Natural gas supplies in California will be adequate to serve all core customers this year, but there could be curtailments of non-core customers on the Southern California Gas system in the San Diego area, a staff member of the California Public Utilities Commission (CPUC) told FERC last week.

Testifying at the Federal Energy Regulatory Commission’s staff conference on the California gas transportation infrastructure, Julie Halligan, assistant to CPUC Commissioner Richard Bilas, said facilities in the state “may be adequate to serve all customers over the next few years, even under adverse conditions,” but that conclusion is “very tentative,” and curtailments in the San Diego area have “a higher potential.”

Halligan noted several projects are underway to add capacity to the SoCal Gas system. She expects the CPUC soon will issue a recommended decision, approving the abandonment of the Montebello Storage Field, which will allow its 23 Bcf of cushion gas to be drained. This will add about 50 MMcf/d of deliverability this year and next. Another proposal would reclassify 14 Bcf of cushion gas to working gas at two other storage fields, making it available for system deliveries.

Bill Wood, the California Energy Commission’s natural gas expert, said he also was concerned with SoCal Gas’ ability to receive enough gas to fill storage this year. The company could scrape by if power generation demand is light this summer. If the weather is hot and QFs are not fully back on the power system, there could be more demand for gas-fired power that would hinder the storage fill.

A SoCal Gas representative called the situation “operationally challenging,” noting the company is working on projects to add 375 MMcf/d of capacity by the end of this year and has proposed a 100 MMcf/d connection with Questar at Cabazon that would add another 100 MMcf/d. Ladd Lorenz told the FERC staff panel the company was considering further expansions, but questioned the need and who would pay for them. SoCal Gas estimates on-system gas demand will decline in future years as more generation units are built out-of-state or off-system, while existing inefficient units on-system will be replaced with new facilities that will not require as much natural gas to operate.

Others, however, pointed to bottlenecks on the SoCal Gas system, particularly at Wheeler Ridge, which will only be exacerbated if new interstate capacity is built to the border and takeaway capacity is not increased.

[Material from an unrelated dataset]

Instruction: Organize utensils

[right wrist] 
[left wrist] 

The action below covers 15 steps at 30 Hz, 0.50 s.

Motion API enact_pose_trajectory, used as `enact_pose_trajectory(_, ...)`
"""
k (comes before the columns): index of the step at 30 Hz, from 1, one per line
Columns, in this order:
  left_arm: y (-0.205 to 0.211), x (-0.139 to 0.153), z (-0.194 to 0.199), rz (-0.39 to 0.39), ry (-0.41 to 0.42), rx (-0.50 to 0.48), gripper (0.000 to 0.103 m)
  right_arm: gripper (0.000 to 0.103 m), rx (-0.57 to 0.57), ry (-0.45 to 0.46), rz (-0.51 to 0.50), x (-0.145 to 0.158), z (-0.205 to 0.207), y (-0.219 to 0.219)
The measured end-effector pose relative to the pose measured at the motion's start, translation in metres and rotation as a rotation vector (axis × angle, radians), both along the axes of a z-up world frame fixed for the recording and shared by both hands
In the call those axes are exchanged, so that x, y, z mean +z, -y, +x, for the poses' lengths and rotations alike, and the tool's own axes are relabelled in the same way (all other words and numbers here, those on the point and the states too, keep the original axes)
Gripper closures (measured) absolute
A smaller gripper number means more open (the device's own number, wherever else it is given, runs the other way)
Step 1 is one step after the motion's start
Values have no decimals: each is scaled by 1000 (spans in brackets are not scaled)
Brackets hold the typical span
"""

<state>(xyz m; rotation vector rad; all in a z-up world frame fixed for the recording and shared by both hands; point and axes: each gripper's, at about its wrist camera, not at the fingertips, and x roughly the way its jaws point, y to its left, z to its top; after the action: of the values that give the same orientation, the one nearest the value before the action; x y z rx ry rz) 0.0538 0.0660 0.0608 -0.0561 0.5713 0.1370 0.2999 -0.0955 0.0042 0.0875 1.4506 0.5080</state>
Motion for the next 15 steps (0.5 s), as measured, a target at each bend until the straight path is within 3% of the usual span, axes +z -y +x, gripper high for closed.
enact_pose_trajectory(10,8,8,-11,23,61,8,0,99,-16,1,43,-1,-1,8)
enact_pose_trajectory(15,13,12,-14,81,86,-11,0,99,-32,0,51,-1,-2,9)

Michael Solund, representing Occidental Energy Marketing, whose affiliates produce one/third of in-state gas cited the “bizarre allocation procedures,” at the border. The competition between in-state gas and interstate supplies at Wheeler Ridge has forced Oxy at times to backhaul Elk Hills gas into Nevada on an interruptible basis to avoid shutting in production. Solund said the problem centers on takeaway capacity issues on the SoCal Gas system, and not necessarily on insufficient capacity into California in general. “Expansion of interstate capacity to Wheeler ridge without corresponding takeaway capacity only exacerbates the bottleneck conditions at that point. It may have the perverse result of shutting in in-state production and discouraging supply development in California.

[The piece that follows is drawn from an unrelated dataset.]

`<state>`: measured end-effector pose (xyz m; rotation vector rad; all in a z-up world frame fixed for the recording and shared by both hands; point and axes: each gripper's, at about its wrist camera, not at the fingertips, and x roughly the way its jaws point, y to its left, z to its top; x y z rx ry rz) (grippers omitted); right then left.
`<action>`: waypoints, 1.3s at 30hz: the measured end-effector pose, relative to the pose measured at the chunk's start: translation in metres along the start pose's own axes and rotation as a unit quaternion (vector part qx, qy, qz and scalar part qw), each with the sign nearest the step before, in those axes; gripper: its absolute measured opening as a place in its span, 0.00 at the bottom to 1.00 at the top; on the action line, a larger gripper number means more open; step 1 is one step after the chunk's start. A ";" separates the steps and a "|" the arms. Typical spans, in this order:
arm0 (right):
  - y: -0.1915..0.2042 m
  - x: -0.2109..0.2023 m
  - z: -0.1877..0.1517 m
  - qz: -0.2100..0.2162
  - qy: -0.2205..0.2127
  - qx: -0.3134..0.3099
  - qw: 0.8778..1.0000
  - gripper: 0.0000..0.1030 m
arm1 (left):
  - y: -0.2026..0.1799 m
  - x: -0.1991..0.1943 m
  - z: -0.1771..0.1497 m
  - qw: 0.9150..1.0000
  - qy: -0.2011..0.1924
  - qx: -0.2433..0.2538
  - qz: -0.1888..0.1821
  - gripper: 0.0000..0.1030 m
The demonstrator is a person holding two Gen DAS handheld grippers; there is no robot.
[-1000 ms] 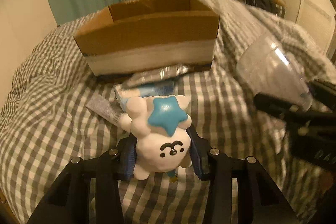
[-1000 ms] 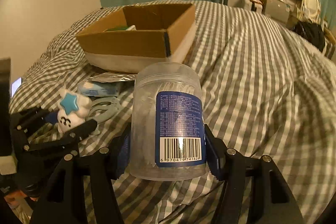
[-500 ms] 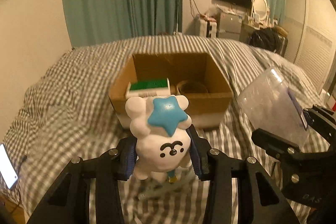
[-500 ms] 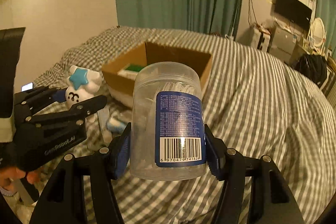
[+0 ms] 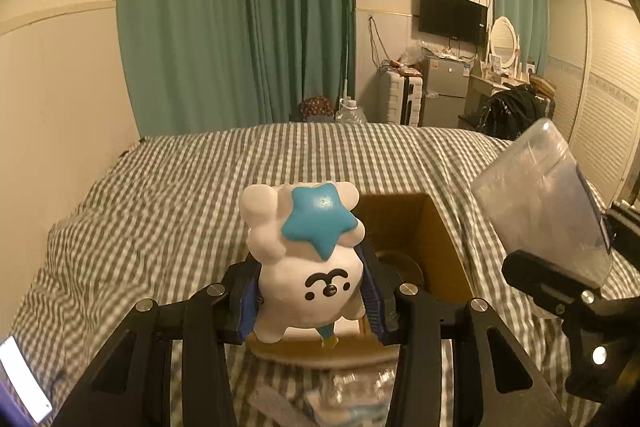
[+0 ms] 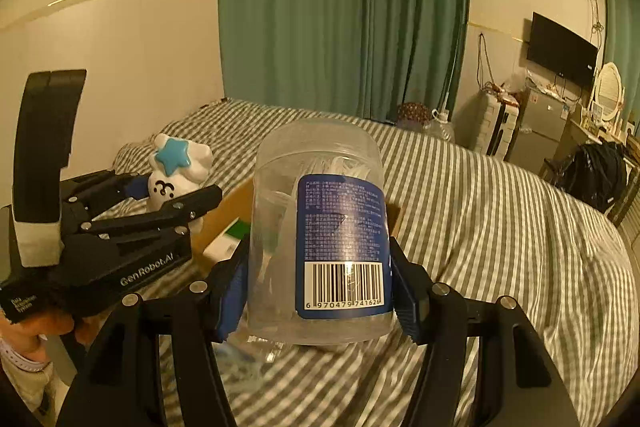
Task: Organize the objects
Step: 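Lower figurine and clear jar into the cardboard box and open both tools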
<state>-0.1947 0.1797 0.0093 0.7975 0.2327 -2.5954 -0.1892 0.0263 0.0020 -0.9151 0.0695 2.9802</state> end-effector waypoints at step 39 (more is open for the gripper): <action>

Penny Barry, manager of BP’s supply and transportation in the western region, agreed there need to be changes to existing procedures for allocating capacity at the California border. Going forward she urged FERC to consider interstate projects in relation to development inside the California border. Barry estimated current interstate delivery capacity to California at 7.01 Bcf/d, compared to takeaway capacity of about 6.6 Bcf/d. Proposed interstate and intrastate projects would bring those totals to about 10 Bcf/d feeding into 7.6 Bcf/d of receipt capacity.

Going forward, while FERC cannot dictate how SoCal runs its system, the Commission follow some rules in its examination of interstate projects, Katherine Edwards, also representing BP, testified. Primary is to “protect rights of existing firm shippers when considering additional capacity projects.”

To do that, the Commission should require interstate pipelines to sell all excess and expansion capacity under standardized, competitive-bid, open season procedures that are expressly stated in the pipeline’s tariff. They should be required to offer meaningful firm recourse service. Also, capacity should not be sold on a primary firm priority basis, if there is insufficient capacity at points along the way to serve pre-existing primary firm contracts. Pipelines should be at risk for expansion projects and should be given no rate incentives above a traditional cost-based rate. Rates for all expansion projects should be scrutinized to prevent rate cross-subsidization between expansion shippers and existing shippers. All firm contracts should specify a defined maximum daily quantity (MDQ) with defined receipt point, mainline and delivery point rights. And scheduling nominations should be capped at a shippers MDQ.